TASK ITEM: Pull every line with "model" from the entries below.

═══ PROVIDED RECORDS ═══

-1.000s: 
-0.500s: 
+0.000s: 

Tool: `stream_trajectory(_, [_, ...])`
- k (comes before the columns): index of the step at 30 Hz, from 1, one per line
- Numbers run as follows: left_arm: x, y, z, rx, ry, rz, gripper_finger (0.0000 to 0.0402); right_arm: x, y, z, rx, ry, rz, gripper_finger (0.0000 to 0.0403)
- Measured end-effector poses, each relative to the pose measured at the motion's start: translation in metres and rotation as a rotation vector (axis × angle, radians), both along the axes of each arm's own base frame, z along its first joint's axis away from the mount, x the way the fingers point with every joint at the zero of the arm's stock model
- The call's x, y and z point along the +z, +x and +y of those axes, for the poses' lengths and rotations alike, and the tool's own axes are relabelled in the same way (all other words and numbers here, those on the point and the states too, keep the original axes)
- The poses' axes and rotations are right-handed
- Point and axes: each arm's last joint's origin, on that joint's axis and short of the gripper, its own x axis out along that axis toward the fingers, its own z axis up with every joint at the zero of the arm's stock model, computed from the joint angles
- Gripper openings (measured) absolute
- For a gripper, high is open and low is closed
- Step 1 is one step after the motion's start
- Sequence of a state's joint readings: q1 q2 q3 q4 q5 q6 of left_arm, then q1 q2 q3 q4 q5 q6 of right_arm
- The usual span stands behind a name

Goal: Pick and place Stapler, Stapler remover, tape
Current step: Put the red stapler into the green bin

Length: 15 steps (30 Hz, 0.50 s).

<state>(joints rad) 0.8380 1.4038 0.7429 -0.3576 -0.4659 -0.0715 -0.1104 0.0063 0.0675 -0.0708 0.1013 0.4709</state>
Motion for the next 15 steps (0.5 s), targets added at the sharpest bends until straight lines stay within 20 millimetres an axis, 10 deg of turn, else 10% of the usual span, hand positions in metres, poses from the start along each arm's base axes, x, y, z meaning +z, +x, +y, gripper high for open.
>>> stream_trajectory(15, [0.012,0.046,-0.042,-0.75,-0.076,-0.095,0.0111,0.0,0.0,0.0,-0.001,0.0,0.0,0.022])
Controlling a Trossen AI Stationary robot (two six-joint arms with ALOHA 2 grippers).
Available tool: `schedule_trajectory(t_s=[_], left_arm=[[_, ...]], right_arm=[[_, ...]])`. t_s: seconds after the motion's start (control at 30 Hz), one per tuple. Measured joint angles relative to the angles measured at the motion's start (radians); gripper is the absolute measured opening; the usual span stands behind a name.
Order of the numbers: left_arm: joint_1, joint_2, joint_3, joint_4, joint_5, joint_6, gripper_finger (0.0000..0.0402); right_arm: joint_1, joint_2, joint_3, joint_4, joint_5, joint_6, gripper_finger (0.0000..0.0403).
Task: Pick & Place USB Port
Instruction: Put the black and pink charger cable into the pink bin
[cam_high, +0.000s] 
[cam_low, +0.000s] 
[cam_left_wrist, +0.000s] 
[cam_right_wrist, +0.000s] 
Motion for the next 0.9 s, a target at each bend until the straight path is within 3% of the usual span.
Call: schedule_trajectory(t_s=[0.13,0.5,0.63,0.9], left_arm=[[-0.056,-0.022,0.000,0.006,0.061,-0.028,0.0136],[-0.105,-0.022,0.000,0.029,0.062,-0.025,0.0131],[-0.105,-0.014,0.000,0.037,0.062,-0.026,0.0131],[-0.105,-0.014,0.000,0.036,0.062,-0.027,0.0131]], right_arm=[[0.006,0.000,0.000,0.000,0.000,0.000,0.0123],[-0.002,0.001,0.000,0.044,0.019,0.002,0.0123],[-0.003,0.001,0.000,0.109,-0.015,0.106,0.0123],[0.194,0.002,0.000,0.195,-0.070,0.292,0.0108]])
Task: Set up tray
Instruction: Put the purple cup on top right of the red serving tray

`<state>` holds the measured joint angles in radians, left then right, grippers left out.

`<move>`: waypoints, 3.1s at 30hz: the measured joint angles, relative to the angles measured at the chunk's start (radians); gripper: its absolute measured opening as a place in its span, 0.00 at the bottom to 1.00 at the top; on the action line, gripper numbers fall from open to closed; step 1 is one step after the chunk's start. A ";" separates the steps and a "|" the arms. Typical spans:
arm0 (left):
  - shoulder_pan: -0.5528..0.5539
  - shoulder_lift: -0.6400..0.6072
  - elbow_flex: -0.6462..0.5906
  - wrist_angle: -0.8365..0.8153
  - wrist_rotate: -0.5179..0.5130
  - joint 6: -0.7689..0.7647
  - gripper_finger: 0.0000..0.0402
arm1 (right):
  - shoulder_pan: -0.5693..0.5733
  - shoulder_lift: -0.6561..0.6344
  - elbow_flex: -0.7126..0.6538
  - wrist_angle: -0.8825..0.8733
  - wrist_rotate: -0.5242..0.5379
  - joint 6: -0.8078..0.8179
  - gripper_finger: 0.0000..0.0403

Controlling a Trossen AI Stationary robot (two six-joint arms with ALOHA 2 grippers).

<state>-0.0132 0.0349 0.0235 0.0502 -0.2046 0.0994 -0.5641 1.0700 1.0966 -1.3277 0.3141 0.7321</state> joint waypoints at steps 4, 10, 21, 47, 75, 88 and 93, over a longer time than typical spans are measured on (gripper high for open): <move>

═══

REPLY:
- Measured end-effector poses, each relative to the pose measured at the motion's start: translation in metres and rotation as a rotation vector (axis × angle, radians), both along the axes of each arm's own base frame, z along its first joint's axis away from the mount, x the way the fingers point with every joint at the zero of the arm's stock model
- Point and axes: each arm's last joint's origin, on that joint's axis and short of the gripper, its own x axis out along that axis toward the fingers, its own z axis up with every joint at the zero of the arm's stock model, computed from the joint angles

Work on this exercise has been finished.